Dialogue through Documentation

It’s ... a challenge to illustrate a holistic view of a site that has a nontraditional navigational structure." from  Is The Sitemap Loosing Its Client Facing Steam by Vincent Au from UXMag.com.

This is a great article that makes you question about the value of traditional site-maps and UX documentation. I have been thinking about this a lot recently, since I am transitioning from a team that works with a different larger dev group to a smaller more agile one. I am not yet sure how UX documentation falls into the picture, but I do know that all very successful meetings I have presented at, have had some type of support documentation tailored to the goal of the meeting. This makes me feel confident that some level of static documentation will live on if not only for means on in-person communication and decision making.
The level of formality of a design presentation or meeting can vary greatly depending on who your client is. At an internal agency this holds true as well. With many different teams in a corporate environment, there are many different types of presentations and brainstorming sessions which occur. Creating documentation that can both be presented formally in a meeting to stakeholders, as well as live on as the building block for development documentation can be a way of keeping track of decisions made as well as framiliarizing different teams with the evolution of the design.

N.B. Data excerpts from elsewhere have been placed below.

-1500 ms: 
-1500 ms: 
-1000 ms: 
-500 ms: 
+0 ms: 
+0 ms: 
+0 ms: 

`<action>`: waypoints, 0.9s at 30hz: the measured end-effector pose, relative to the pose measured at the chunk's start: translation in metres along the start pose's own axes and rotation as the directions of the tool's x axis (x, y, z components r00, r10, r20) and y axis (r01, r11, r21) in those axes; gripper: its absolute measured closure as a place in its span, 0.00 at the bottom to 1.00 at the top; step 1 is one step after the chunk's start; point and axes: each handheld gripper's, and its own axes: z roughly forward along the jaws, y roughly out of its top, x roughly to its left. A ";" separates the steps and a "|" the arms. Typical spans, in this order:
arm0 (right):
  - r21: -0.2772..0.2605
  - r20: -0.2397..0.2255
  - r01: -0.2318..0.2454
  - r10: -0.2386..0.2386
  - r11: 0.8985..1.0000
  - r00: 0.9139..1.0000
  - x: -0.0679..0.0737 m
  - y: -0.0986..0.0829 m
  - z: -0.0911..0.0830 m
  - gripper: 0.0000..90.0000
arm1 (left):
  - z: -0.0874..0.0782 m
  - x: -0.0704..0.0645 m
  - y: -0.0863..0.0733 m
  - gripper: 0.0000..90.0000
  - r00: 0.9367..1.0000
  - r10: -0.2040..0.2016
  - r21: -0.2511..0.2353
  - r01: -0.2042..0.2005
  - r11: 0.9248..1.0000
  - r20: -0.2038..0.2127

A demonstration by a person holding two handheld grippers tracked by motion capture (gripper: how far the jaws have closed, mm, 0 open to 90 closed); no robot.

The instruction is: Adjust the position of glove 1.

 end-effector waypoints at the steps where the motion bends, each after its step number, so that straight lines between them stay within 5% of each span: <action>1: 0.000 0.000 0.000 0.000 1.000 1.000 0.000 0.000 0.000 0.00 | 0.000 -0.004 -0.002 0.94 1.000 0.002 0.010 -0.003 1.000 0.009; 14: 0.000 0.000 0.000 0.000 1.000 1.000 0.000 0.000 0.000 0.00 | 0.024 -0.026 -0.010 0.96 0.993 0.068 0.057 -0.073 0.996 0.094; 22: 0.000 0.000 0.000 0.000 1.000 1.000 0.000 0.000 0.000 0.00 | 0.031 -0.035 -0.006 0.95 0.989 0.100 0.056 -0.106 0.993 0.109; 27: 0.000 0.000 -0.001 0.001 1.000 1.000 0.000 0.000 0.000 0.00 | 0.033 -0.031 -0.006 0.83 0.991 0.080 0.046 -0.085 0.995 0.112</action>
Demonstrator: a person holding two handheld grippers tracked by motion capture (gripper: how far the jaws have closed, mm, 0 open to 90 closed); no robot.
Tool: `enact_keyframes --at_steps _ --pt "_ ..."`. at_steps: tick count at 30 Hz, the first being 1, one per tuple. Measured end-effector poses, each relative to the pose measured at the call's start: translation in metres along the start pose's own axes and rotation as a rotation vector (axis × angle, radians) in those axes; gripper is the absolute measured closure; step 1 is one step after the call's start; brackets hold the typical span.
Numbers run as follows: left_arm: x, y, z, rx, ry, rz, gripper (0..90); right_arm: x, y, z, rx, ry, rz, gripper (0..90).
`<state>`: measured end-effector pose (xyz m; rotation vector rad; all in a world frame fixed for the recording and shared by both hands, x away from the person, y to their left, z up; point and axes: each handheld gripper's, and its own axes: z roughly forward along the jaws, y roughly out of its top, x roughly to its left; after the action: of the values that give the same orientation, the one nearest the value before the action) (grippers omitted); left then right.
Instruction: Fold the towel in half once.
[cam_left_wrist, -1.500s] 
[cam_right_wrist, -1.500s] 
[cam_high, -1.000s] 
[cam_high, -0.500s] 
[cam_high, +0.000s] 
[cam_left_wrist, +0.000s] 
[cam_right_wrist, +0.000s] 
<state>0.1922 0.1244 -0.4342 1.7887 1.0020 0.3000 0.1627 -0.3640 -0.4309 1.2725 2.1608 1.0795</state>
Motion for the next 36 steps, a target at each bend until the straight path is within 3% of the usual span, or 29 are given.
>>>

When creating documentation for a meeting I like to start with the following basic outline for the slides:
 
1. The Opener
Questions, open issues, related projects, goal of designs. For visual support it can be great to diagram out the different things that are open and who the related teams or stakeholders are that need to weigh in or if the project is further along, open issues, questions, or timelines.
 
2. The Design Schema
This is completely dependent on the audience. By schema I mean to include either a IA map of some kind for a business stakeholder responsible for menu structures, a diagram of features for a stakeholder responsible for the product definition, or the core wireframe templates called out by name for an internal design review. The point is, you have to identify what are the key decisions you make in your design that your audience will care about. A developer may not care about what the menu options are called, whereas a content programmer will.

3. Detailed Designs
In the later sections is where I show more detailed wireframes or visuals only after the design system or schema has been presented. Often times if you start with this the meeting goes slower because you have not laid out a foundation yet, even when discussing internally.

If you have such a document for a presentation or meeting, it can easily evolve into the development documentation. Even if designs are prototyped quite quickly, you still have a record of the decisions made and questions considered.